[Source data]
▬▬▬▬▬▬▬▬▬▬
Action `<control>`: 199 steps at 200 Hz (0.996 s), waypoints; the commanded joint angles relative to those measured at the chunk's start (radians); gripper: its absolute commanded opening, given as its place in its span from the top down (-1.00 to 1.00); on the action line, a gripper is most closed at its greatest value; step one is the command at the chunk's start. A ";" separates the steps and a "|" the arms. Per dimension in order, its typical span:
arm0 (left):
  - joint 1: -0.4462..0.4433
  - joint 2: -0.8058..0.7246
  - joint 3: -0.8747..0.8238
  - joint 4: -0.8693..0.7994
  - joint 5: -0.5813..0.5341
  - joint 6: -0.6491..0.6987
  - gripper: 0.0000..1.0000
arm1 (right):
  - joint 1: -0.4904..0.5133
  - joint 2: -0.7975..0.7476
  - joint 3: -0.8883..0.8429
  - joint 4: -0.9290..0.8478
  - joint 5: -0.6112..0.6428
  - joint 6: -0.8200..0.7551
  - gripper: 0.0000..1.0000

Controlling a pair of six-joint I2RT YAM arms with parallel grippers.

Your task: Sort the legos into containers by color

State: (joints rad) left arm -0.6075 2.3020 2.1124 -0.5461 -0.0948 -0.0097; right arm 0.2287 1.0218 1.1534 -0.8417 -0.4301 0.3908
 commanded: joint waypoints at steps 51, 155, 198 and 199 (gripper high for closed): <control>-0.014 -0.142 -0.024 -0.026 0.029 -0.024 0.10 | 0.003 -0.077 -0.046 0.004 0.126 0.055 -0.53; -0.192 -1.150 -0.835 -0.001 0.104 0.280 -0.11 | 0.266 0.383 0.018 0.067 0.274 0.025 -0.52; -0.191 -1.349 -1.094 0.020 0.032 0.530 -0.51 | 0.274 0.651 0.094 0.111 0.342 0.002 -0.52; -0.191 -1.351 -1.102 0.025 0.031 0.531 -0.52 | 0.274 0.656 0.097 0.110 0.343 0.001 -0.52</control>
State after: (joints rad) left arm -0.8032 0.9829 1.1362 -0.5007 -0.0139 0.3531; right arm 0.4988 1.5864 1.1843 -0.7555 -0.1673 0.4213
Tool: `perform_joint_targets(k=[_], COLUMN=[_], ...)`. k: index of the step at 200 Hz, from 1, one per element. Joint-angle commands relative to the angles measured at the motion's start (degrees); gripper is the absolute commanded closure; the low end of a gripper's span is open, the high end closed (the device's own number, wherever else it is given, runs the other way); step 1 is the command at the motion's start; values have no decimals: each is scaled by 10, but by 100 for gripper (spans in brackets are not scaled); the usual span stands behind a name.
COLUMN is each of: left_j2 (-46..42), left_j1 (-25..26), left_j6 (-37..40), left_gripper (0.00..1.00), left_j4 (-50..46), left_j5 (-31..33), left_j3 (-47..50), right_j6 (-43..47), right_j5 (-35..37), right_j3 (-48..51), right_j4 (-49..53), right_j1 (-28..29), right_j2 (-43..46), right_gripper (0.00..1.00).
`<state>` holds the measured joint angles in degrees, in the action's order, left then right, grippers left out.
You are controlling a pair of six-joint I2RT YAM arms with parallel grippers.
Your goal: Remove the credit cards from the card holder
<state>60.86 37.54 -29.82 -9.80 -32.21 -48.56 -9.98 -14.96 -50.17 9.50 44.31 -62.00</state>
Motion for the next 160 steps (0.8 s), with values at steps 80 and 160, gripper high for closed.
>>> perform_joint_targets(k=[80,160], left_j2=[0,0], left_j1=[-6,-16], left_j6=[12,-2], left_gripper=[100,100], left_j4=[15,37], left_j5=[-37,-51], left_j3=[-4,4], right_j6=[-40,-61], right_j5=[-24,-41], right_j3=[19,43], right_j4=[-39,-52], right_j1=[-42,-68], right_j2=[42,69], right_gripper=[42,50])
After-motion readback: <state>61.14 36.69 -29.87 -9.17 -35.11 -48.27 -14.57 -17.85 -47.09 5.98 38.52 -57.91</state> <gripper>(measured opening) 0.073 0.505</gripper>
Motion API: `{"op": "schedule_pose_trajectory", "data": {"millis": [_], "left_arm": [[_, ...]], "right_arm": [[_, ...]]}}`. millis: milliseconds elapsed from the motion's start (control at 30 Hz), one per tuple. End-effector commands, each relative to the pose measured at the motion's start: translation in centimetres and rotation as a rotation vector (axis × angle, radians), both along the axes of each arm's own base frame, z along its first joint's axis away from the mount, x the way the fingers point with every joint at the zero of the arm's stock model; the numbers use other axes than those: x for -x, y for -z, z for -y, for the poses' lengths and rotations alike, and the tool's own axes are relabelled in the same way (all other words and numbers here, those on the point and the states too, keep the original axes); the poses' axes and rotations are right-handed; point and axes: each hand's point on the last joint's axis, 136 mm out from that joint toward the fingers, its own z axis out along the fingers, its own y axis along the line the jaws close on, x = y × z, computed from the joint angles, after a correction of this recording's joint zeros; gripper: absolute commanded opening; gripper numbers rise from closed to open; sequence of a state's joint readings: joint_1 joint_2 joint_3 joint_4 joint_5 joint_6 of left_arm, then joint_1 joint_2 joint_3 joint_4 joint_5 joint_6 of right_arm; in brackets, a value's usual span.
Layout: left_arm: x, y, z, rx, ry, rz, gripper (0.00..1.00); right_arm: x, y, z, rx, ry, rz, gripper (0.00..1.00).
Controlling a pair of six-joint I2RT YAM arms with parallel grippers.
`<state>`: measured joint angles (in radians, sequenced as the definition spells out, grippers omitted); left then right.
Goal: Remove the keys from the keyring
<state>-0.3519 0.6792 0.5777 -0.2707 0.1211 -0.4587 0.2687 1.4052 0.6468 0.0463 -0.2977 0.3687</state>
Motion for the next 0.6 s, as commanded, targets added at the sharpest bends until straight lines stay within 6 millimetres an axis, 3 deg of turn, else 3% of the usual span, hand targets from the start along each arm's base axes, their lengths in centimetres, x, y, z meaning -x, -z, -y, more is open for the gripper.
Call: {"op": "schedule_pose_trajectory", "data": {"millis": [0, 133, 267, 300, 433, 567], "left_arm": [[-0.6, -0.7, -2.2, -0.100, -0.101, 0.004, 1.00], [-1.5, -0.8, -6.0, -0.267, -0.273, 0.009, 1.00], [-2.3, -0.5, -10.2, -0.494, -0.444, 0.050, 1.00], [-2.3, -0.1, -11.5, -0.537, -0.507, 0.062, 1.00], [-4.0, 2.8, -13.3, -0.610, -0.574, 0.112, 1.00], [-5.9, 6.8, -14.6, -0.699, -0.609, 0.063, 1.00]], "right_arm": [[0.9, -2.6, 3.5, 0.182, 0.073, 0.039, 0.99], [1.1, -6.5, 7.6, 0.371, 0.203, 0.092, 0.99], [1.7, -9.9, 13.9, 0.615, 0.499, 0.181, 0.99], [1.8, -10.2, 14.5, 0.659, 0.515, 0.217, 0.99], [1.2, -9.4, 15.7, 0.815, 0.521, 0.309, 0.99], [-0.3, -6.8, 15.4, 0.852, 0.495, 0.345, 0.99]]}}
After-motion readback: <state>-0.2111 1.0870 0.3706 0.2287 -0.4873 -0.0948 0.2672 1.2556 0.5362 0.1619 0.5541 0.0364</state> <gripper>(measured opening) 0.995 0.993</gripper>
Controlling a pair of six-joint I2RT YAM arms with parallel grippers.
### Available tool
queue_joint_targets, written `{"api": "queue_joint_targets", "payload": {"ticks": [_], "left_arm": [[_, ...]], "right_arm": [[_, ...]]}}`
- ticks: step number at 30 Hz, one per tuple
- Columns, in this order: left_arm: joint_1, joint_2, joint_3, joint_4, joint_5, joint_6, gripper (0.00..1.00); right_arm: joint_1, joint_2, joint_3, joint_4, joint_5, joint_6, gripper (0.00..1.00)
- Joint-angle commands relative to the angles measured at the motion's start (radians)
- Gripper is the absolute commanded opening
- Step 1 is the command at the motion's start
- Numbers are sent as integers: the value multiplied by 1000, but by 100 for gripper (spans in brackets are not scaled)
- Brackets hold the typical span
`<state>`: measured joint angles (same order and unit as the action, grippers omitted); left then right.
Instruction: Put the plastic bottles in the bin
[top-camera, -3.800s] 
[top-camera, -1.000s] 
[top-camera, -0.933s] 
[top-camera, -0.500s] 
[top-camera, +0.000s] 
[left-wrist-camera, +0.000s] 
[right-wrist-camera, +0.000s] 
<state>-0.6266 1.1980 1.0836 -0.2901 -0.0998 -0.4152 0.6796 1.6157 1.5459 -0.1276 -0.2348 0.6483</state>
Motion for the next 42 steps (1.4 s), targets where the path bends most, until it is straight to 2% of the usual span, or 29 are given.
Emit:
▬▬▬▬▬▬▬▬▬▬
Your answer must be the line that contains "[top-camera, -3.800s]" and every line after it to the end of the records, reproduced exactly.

> Solution to the problem:
[top-camera, -3.800s] 
[top-camera, -1.000s] 
[top-camera, -0.933s] 
[top-camera, -0.500s] 
[top-camera, +0.000s] 
[left-wrist-camera, +0.000s] 
[right-wrist-camera, +0.000s] 
<state>-0.6266 1.1980 1.0836 -0.2901 -0.0998 -0.4152 0.6796 1.6157 1.5459 -0.1276 -0.2348 0.6483</state>
Motion for the next 42 steps (1.4 s), targets where the path bends most, until it is straight to 2% of the usual span, or 29 are given.
Emit:

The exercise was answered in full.